Healey approves 21 initiative petitions
Progressives, business likely to clash if questions make ballot
STATE HOUSE NEWS SERVICE
TWENTY-ONE INITIATIVE PETITIONS, including proposals to raise the minimum wage and lower the sales tax, are one step closer to appearing before voters after clearing Attorney General Maura Healey’s eligibility review.
Healey on Wednesday released a full list of initiative petitions that met constitutional requirements and were certified to move ahead in the ballot question process.
Seven of the 28 petitions filed, including proposals to end tolling in Massachusetts and require insurance coverage for holistic health care, were not certified because they did not meet requirements, Healey’s office said.
Healey’s decisions are based on the requirements for ballot questions, laid out in the state Constitution, which specify that petitions cannot infringe on constitutional rights, specifically appropriate funds from the state treasury or deal with religion or the appointment of judges. Initiatives also cannot contain unrelated subjects or replicate measures on the ballot in the past two statewide elections.
The decisions likely set the stage for a 2018 ballot showdown between progressive groups that back a higher minimum wage, family and medical leave, and an income tax increase for high earners, and business groups that say they’ve grown frustrated by the cost of doing business in the Bay State.
The 2018 ballot will include races for governor and the seat now held by U.S. Sen. Elizabeth Warren, campaigns that will be influenced by ballot questions.
The Raise Up Massachusetts coalition, which is behind the $15 minimum wage and paid leave petitions, has already secured a spot on the 2018 ballot for a question asking voters to approve a constitutional amendment that would impose a surtax on incomes over $1 million.
Four different versions of questions, backed by retailers, to lower the state’s 6.25 percent sales tax were all certified, including two that would establish an annual sales tax holiday.
Two questions limiting political contributions made by people and groups from outside of Massachusetts also made it through the certification process.
The rulings were a mixed bag for the the Massachusetts Nurses Association, which saw one version of its petition mandating minimum nurse staffing levels certified while the other was rejected.
A second petition to increase the minimum wage — filed by Medford High School student Lauren Brown, who previously said she planned to join the Raise Up coalition’s wage hike efforts — was declined because it was not submitted in the proper form.
Backers of certified petitions have until Dec. 6 to meet their next hurdle, gathering and submitting the signatures of 64,750 registered voters.

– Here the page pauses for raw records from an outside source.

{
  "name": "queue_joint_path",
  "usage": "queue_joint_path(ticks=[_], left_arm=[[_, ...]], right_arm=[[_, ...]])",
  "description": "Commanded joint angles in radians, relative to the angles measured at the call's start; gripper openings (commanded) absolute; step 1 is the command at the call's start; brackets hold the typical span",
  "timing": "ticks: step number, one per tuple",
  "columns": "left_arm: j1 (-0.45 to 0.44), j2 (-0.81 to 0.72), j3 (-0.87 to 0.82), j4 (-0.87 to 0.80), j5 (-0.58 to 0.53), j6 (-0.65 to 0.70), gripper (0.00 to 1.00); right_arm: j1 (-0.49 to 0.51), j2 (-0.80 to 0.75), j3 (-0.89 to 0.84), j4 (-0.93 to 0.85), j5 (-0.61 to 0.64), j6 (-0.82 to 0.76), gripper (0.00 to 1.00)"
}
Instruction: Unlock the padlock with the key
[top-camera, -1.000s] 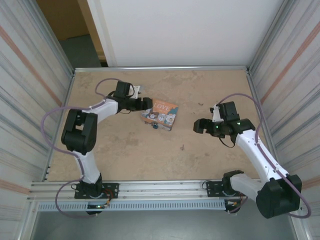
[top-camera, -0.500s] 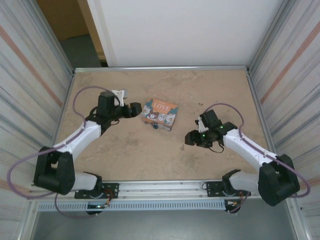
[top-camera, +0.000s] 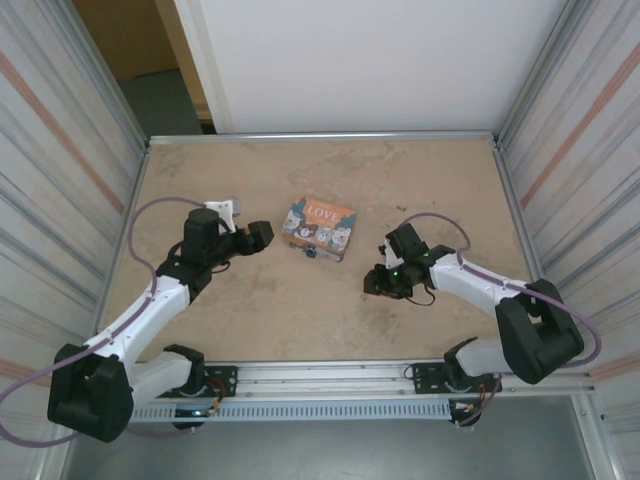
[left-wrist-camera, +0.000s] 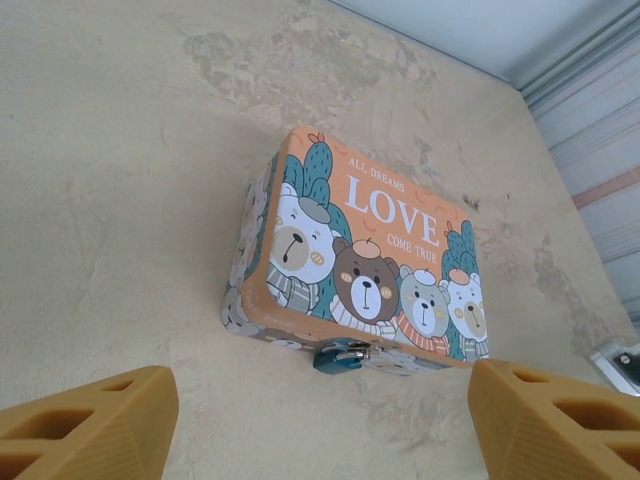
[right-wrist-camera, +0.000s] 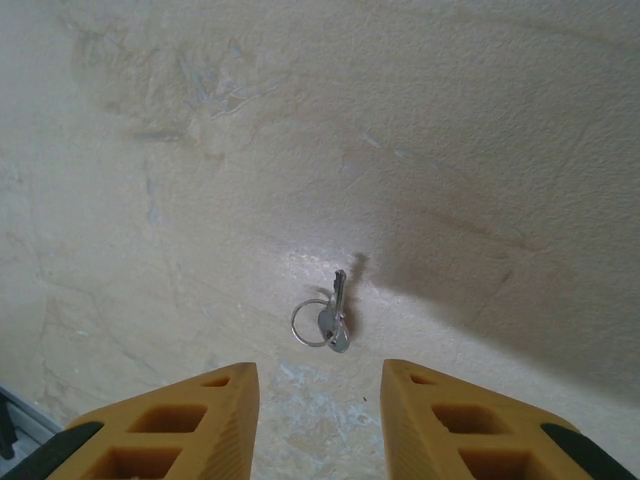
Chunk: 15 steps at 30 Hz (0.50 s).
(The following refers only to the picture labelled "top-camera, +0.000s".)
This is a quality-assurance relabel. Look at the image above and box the orange LOVE tin box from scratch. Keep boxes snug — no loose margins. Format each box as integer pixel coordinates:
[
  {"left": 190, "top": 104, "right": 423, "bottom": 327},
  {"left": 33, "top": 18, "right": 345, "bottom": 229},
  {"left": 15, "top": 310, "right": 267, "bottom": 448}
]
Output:
[{"left": 279, "top": 193, "right": 359, "bottom": 265}]

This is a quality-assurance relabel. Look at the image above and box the aluminium table side bar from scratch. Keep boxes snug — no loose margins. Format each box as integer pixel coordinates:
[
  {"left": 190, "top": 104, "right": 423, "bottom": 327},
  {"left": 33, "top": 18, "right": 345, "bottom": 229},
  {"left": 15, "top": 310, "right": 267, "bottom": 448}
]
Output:
[
  {"left": 92, "top": 142, "right": 154, "bottom": 361},
  {"left": 492, "top": 139, "right": 569, "bottom": 359}
]

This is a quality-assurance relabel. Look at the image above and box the aluminium table edge bar long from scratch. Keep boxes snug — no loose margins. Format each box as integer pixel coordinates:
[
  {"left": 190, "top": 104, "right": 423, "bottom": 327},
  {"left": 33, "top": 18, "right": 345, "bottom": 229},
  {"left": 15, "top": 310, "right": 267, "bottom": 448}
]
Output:
[{"left": 147, "top": 130, "right": 501, "bottom": 147}]

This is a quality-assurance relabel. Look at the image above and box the brown cardboard panel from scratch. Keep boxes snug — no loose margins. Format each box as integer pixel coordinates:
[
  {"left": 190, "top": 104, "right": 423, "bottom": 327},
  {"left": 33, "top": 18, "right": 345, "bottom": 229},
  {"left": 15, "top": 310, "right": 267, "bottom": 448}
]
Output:
[{"left": 73, "top": 0, "right": 180, "bottom": 81}]

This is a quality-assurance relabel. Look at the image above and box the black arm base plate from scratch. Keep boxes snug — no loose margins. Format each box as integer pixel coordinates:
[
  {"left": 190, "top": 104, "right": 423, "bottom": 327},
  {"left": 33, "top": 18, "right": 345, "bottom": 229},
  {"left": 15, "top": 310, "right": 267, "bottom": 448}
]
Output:
[
  {"left": 405, "top": 360, "right": 503, "bottom": 397},
  {"left": 202, "top": 364, "right": 239, "bottom": 399}
]

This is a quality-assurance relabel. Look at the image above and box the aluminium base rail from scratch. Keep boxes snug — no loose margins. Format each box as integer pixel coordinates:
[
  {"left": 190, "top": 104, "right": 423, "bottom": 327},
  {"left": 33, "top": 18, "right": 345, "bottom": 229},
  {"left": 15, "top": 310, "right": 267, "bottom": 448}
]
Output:
[{"left": 132, "top": 357, "right": 599, "bottom": 404}]

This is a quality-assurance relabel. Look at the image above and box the grey slotted cable duct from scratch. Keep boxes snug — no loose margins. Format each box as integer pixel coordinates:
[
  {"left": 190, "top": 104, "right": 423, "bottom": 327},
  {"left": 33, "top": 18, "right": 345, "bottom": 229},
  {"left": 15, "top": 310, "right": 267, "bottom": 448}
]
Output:
[{"left": 128, "top": 402, "right": 452, "bottom": 425}]

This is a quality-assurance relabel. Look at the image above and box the white door frame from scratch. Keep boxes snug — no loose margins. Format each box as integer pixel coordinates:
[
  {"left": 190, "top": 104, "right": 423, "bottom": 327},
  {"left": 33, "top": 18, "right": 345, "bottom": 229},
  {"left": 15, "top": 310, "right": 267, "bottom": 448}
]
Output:
[{"left": 172, "top": 0, "right": 236, "bottom": 135}]

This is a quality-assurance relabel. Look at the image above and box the aluminium frame upright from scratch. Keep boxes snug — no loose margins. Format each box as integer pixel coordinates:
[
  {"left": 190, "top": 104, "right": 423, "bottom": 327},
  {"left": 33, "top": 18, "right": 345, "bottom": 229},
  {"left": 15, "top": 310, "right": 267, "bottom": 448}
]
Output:
[
  {"left": 52, "top": 0, "right": 151, "bottom": 149},
  {"left": 497, "top": 0, "right": 591, "bottom": 146}
]

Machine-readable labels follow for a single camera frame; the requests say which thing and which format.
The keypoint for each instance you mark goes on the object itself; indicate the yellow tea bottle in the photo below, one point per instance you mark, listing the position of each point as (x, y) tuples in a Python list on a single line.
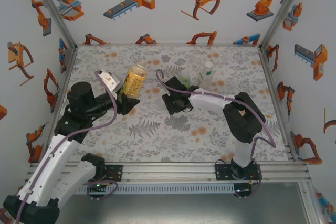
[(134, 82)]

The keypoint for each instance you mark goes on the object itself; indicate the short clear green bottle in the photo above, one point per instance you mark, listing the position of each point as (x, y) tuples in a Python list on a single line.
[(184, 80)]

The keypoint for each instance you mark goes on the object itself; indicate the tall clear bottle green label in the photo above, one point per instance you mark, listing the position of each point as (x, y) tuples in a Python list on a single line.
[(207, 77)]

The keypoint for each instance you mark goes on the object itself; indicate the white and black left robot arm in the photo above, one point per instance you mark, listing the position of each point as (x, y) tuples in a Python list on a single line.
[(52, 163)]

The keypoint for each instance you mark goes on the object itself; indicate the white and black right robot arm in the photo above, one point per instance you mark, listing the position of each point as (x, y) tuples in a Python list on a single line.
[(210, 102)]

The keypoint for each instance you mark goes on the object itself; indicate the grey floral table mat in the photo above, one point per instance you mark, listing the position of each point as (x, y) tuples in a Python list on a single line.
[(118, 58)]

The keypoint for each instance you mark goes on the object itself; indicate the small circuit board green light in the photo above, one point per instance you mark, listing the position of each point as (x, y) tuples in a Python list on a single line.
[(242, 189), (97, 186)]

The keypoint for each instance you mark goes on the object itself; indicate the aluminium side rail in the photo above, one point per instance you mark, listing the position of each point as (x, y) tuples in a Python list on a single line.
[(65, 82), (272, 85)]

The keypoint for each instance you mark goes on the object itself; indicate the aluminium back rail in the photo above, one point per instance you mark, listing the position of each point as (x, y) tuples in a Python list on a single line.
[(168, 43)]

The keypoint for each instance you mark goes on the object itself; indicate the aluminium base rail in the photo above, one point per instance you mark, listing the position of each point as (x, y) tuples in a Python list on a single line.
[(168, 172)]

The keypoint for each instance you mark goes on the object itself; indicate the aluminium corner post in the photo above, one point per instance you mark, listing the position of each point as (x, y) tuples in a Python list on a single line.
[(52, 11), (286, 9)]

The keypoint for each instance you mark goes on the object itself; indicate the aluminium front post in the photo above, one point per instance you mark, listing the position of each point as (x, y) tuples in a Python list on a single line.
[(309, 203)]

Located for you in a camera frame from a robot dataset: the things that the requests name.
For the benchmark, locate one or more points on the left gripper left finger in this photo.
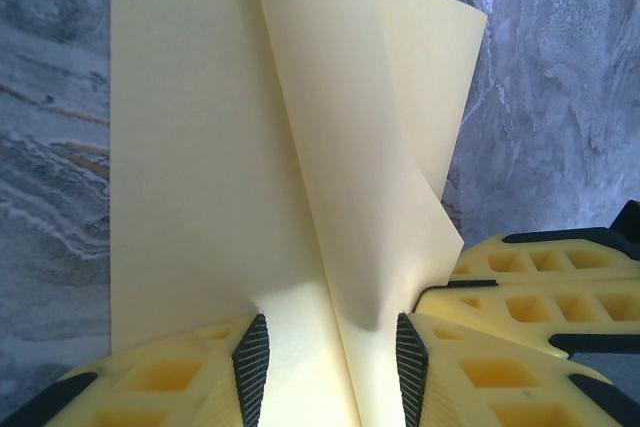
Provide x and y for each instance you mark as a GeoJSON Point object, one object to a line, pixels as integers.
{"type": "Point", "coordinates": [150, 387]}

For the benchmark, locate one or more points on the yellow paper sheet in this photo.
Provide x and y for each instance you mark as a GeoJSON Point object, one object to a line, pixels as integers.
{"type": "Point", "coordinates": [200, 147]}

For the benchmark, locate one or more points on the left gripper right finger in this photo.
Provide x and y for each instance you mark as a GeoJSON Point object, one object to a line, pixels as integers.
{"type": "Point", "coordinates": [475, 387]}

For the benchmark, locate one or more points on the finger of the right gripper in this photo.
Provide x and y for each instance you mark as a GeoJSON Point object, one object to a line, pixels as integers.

The certified petitions include 20 proposed laws and one constitutional amendment, which faces a different process. The amendment, which would allow the exclusion of abortion services from state-funded health care programs, will appear on the 2020 ballot only if – following successfully signature drives – it is approved by at least 50 of the 200 state lawmakers next year and again in the 2019-2020 legislative session.
The initiative petition process in Massachusetts gives voters and advocates an opportunity to advance policies that have failed to garner the attention of lawmakers or failed to gained sufficient traction in the Legislature.
The signature gathering requirement has derailed campaigns over the years, while other questions have been tossed due to legal challenges and still others have used the leverage of the ballot to force the Legislature to act on their proposals.
In 2016, only four of the 35 petitions filed ultimately ended up on the ballot, three of which survived court challenges along the way. Voters approved new laws legalizing adult use of marijuana and restricting the confinement of farm animals, and shot down proposals authorizing a new slots parlor and an expansion of charter schools.
The failure of the charter school ballot question marked a significant loss for Gov. Charlie Baker, who vocally supported the expansion. Teachers unions, public school parents and grassroots groups mobilized against the question, defeating it after a $41 million fight that attracted national attention.
Certification does not guarantee a slot on the ballot, nor does meeting the signature deadlines. Last year, Healey signed off on a question to end the state’s use of Common Core learning standards, but the Supreme Judicial Court later ruled it ineligible.
In 2014, Attorney General Martha Coakley deemed ineligible for the ballot a petition attempting to repeal the state’s casino law, and the high court overturned her ruling. The repeal failed at the ballot.
Other questions Healey certified this year seek to ban the use of aversive therapy for people with physical, intellectual or developmental disabilities; restrict euthanasia of homeless animals; prohibit the authorization or licensing of commercial fishing gear known to entangle whales or sea turtles; and raise the annual percentage increase of renewable energy use in Massachusetts.The People Govern Not Money Campaign — which backs a petition to form a citizens commission that would consider a U.S. Constitutional amendment establishing that corporations do not have the same rights as people and that campaign finance can be regulated — cheered their certification. The campaign said it planned to collect over 90,000 signatures by Nov. 22, through an all-volunteer effort.
“This ballot initiative demonstrates the power of the people of Massachusetts to bring big reform even in the face of entrenched monied interests,” MassVote executive director Cheryl Crawford said in a statement released by the ballot campaign.